I will protect your pensions. Nothing about your pension is going to change when I am governor. - Chris Christie, "An Open Letter to the Teachers of NJ" October, 2009

Sunday, October 3, 2010

Ledger Logic

A big, heaping handful of Star-Ledger "reasoning" comes fresh to your door every Sunday. What have we got this week?

Let's start with a little public worker union bashing:
The real challenge is passing tough new laws to help mayors and school districts control costs, especially labor costs. Without that, the tax cap will force massive layoffs of teachers, cops and firefighters.... 
Civil service reform — allowing towns to opt out and softening rigid job protections — is needed, too. 
So, to avoid public worker layoffs, we need to... soften the ability to lay off public workers.

(Thinking like this on a Sunday morning is why Bloody Marys were invented...)

And, again, are labor costs our real issue?

via Paul Krugman - national numbers, but still...


I also notice the editorial board is still following an apparently time-honored dictate from the S-L publishers: we must never, EVER bring up that maybe we could help property tax payers by shifting revenues away from property taxes on to other forms of taxation, especially since we are already ranked 40th for spending as a bite out of total state income.

Bet you didn't know that last one; probably because you read the S-L.

Then we have our two august former governors weighing on on education:
Q: Is there reason to believe Christie and Booker have better answers for Newark schools than previous administrators?

KEAN: You couldn’t do much worse. Newark schools have been failing kids for three or four generations, and the more money they get, the worse the problem becomes. We’re spending more per child than ever, and getting more meager results.

BYRNE:
 We’ve been doing this column for years, Tom, and every year we say we haven’t had the answer but maybe now we have it.

KEAN:
 The problem isn’t that we don’t have the answers; the problem is we don’t implement them. We know what to do, we just don’t do it. In my mind that’s educational child abuse.

BYRNE:
 I think that’s a glib way of saying we don’t have an answer.

KEAN:
 We do. The research is in. You start with early childhood education, get better trained teachers, evaluate them on a regular basis, reward the best so they’ll stay and remove those who can’t do the job. You train and evaluate principals and find a superintendent who believes there’s no reason why Newark can’t have the best system in the country — and then creates it.
Well, that sounds easy. We'll just tell the governor, who promised to cut pre-school in the campaign, not to do it. Hey, it's not like he hasn't already broken his promises.
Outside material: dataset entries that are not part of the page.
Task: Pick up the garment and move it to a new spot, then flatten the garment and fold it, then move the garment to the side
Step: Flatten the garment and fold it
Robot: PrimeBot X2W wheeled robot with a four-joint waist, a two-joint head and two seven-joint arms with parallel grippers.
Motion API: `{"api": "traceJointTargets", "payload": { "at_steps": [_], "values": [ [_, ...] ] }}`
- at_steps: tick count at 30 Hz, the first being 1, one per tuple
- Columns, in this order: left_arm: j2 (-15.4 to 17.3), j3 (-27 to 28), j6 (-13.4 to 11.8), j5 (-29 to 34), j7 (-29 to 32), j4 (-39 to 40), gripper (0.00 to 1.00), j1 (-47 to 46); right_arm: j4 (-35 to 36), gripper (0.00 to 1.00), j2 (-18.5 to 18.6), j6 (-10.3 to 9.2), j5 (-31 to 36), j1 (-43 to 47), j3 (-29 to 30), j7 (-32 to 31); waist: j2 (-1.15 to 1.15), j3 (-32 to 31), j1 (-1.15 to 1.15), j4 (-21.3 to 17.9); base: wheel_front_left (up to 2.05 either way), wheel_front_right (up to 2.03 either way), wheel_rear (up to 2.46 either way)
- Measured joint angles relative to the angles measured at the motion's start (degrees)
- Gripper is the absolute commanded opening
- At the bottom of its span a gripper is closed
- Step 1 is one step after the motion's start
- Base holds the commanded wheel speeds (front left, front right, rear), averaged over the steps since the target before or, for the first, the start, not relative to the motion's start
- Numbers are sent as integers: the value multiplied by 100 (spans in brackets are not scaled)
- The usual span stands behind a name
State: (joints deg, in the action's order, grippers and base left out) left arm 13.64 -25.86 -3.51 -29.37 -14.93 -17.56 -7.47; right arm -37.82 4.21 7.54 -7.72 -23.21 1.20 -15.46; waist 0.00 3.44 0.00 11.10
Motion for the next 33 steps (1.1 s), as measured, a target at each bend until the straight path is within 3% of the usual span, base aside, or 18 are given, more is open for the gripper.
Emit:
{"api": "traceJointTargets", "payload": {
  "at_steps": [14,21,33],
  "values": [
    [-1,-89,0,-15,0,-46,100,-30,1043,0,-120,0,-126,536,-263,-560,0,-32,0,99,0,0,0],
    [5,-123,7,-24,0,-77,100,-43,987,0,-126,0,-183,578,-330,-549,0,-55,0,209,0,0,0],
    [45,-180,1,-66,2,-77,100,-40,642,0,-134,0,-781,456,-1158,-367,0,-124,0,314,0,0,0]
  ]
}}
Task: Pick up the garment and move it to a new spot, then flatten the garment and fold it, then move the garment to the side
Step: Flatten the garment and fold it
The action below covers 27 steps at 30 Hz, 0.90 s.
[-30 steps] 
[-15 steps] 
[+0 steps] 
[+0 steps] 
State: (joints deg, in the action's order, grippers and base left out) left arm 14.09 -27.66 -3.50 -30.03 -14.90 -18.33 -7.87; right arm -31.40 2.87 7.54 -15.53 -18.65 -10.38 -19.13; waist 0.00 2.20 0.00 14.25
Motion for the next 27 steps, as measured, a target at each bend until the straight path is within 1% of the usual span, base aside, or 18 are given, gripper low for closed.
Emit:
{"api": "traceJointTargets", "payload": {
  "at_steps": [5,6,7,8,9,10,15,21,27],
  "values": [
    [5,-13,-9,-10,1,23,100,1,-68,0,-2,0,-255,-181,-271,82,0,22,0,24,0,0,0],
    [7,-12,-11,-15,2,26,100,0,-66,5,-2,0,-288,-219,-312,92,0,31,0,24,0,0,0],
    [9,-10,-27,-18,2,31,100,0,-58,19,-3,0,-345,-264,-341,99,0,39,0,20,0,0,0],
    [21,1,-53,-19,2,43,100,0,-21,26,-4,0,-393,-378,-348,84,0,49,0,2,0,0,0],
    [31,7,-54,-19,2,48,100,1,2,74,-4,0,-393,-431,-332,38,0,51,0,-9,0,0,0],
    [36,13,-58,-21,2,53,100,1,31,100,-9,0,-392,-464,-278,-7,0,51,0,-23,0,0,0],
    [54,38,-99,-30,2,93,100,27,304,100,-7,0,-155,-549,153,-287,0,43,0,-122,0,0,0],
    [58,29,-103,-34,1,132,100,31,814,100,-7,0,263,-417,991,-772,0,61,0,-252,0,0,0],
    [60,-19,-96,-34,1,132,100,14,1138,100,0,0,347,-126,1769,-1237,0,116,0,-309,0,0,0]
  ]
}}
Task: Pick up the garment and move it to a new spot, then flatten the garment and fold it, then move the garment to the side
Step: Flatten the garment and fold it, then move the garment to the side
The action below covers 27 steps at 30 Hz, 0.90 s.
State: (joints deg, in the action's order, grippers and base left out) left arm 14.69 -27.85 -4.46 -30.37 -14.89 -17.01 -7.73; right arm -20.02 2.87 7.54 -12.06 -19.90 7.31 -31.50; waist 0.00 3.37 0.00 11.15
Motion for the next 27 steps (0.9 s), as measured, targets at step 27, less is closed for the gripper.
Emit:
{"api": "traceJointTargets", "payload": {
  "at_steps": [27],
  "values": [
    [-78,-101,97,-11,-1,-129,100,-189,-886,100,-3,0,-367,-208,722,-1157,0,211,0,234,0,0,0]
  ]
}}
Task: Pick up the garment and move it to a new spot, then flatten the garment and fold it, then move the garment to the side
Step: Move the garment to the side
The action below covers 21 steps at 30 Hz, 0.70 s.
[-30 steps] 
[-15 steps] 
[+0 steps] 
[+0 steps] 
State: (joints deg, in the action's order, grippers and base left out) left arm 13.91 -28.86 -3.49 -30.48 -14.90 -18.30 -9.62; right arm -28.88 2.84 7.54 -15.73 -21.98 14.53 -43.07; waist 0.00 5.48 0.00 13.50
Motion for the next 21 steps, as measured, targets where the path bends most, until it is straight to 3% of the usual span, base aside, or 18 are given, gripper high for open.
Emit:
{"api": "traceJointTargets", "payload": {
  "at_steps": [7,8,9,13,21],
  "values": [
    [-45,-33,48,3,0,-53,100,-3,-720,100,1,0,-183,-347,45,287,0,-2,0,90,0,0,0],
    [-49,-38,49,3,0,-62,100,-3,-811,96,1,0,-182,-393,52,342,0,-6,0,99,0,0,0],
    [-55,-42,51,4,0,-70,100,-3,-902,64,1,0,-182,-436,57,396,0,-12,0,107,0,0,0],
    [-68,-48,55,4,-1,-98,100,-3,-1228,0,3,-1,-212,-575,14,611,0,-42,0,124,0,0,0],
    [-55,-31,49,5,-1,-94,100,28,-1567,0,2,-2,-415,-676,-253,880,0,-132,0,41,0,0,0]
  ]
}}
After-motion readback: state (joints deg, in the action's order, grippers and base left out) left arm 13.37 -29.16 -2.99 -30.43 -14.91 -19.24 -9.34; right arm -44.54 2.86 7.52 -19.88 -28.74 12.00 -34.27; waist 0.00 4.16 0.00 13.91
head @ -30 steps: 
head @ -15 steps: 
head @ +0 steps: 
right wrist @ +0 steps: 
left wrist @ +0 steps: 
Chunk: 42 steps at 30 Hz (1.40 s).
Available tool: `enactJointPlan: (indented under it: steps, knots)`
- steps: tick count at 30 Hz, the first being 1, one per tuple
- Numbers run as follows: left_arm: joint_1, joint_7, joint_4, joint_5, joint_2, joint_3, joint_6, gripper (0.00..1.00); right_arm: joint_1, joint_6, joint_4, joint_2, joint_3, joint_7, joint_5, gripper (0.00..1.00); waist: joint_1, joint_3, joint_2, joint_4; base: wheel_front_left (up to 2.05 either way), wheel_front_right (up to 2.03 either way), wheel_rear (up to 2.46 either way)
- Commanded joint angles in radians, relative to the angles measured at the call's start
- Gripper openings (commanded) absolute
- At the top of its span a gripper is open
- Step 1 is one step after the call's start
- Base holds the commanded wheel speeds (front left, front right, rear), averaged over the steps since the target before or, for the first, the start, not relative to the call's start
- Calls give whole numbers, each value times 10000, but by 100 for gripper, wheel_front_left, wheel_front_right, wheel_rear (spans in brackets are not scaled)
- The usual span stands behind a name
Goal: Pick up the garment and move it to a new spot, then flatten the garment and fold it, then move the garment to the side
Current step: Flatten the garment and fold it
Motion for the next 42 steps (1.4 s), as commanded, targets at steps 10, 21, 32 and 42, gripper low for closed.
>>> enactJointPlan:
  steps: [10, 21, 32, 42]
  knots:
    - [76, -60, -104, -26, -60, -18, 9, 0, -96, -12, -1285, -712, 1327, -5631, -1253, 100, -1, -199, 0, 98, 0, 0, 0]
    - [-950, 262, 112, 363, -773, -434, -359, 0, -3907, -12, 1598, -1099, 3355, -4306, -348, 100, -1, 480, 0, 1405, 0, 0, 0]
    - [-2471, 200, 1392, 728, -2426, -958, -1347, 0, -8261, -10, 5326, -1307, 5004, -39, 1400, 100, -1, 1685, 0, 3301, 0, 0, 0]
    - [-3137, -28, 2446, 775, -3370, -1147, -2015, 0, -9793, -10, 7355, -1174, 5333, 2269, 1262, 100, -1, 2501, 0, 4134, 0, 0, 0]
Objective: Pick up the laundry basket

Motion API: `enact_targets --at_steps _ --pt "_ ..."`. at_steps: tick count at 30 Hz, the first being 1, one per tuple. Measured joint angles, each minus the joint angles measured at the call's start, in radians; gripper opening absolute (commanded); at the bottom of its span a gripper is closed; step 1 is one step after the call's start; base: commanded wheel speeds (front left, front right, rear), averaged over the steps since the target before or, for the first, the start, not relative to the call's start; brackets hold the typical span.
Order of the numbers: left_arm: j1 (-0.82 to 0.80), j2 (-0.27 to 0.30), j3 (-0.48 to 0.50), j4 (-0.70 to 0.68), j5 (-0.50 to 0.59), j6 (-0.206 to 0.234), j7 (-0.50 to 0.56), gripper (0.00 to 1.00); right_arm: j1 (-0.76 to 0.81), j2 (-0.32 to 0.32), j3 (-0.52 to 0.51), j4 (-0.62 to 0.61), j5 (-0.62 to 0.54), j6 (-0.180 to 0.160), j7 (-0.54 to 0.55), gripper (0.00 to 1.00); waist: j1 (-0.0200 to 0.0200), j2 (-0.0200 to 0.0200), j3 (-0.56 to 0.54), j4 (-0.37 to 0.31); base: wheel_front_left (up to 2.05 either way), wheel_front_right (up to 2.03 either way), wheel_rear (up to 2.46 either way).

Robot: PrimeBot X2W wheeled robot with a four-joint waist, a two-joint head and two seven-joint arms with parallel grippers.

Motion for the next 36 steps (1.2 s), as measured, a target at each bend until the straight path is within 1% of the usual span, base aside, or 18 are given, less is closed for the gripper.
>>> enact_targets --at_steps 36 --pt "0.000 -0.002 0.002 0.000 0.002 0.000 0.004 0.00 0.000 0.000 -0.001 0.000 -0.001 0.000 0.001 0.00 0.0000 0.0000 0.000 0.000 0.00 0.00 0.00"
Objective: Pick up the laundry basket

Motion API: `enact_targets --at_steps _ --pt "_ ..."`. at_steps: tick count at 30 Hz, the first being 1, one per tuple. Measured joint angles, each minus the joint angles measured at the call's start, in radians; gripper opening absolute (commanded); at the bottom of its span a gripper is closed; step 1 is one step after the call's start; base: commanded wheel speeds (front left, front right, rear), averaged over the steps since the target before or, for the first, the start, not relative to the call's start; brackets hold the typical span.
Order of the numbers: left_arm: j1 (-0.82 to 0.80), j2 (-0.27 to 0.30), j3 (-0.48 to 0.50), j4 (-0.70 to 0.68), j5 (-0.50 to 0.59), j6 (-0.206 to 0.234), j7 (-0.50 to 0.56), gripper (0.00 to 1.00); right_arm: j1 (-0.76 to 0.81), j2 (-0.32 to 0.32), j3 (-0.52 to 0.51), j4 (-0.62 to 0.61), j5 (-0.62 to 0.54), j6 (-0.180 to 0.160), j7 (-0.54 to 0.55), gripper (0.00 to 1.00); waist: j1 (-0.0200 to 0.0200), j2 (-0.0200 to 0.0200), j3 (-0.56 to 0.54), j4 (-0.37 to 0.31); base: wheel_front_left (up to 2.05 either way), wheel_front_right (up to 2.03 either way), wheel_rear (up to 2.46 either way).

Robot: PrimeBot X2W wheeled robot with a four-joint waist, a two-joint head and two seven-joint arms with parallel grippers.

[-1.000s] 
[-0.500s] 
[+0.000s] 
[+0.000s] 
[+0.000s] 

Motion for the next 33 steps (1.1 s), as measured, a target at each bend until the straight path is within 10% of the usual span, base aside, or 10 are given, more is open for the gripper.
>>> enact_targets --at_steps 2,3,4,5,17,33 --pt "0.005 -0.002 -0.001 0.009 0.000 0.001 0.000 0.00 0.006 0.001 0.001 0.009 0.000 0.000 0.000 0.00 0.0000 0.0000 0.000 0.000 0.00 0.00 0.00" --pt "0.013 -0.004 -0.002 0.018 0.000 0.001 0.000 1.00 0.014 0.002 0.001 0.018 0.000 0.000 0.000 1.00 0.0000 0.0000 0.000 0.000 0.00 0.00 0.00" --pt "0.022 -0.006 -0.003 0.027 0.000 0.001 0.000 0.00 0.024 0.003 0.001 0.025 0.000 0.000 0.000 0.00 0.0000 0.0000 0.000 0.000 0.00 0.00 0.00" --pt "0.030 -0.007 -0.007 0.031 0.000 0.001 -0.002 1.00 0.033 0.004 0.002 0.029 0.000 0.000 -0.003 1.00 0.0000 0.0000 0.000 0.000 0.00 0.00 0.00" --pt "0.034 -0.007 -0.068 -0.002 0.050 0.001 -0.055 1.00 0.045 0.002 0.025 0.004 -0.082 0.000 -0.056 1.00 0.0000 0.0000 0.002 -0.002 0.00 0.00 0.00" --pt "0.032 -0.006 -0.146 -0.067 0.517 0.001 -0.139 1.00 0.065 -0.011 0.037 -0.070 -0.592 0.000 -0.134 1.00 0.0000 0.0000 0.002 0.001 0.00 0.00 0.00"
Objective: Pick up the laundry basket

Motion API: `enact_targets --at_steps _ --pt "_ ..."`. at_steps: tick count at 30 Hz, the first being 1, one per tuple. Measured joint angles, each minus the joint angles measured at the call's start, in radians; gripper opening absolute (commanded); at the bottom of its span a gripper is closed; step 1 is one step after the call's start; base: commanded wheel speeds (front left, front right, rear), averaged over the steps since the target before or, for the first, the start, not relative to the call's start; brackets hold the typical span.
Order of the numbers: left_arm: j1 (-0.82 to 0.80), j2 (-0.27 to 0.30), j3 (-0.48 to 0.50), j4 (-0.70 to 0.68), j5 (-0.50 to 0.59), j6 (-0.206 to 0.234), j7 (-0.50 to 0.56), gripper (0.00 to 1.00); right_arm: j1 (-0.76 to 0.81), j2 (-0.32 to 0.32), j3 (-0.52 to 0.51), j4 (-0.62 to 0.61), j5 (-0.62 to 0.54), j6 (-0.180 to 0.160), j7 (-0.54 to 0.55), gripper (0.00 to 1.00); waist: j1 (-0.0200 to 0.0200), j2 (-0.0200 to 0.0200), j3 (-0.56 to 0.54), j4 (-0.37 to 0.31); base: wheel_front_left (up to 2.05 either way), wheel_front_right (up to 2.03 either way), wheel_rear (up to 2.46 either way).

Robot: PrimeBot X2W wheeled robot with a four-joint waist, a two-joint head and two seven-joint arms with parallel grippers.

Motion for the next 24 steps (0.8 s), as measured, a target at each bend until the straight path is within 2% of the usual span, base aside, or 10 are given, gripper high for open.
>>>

And I'm sure we'll get better teachers once we cut their pay by what's becoming at least 8.5%, as well as cutting their pensions, and letting all future teachers know any retirement promises made can be voided with the stroke of the guv's pen.

Oh, and I'm sure those superintendent cuts that are barely saving any money will be bringing in the best of the best to run Newark's schools.
BYRNE: But what you’re proposing is for inner city schools. It already works for Millburn, but that’s the best system in the state.

KEAN:
 I’m not concerned with what you do for wealthy districts. I’m worried about the kids in our poor cities. They’re the ones we have to do something for.
So let's destroy the best state-wide education system in the country because we want to say we care about poor kids; let's impose all these union-busting, pay-slashing, promise-wrecking "reforms" on the suburbs in the name of helping the cities. It's a lot easier than getting the kids in Newark what the kids in Millburn already have: good jobs for their parents, safe neighborhoods, decent health care, solid infrastructure, community services.
BYRNE: So the missing word is “motivation.”

KEAN:
 The public has to care enough to demand change, to vow they won’t allow the present system to continue because it’s not fair to kids. We’ve doomed three or four generations of kids to unfulfilled lives. Shame on us. Research shows personal income is tied more and more tightly to one’s level of education.
First, here's the "doom" imposed on NJ's kids - Grade 8:


Oh, yes, we should be ashamed...

Second, if personal income if tied to education, might it work both ways? Might we get better learning results if we increase people's personal income? Give the kids we want to succeed a better home life by increasing the money their parents get to keep?

And might it help with that goal if we stopped taxing poor people more than rich ones?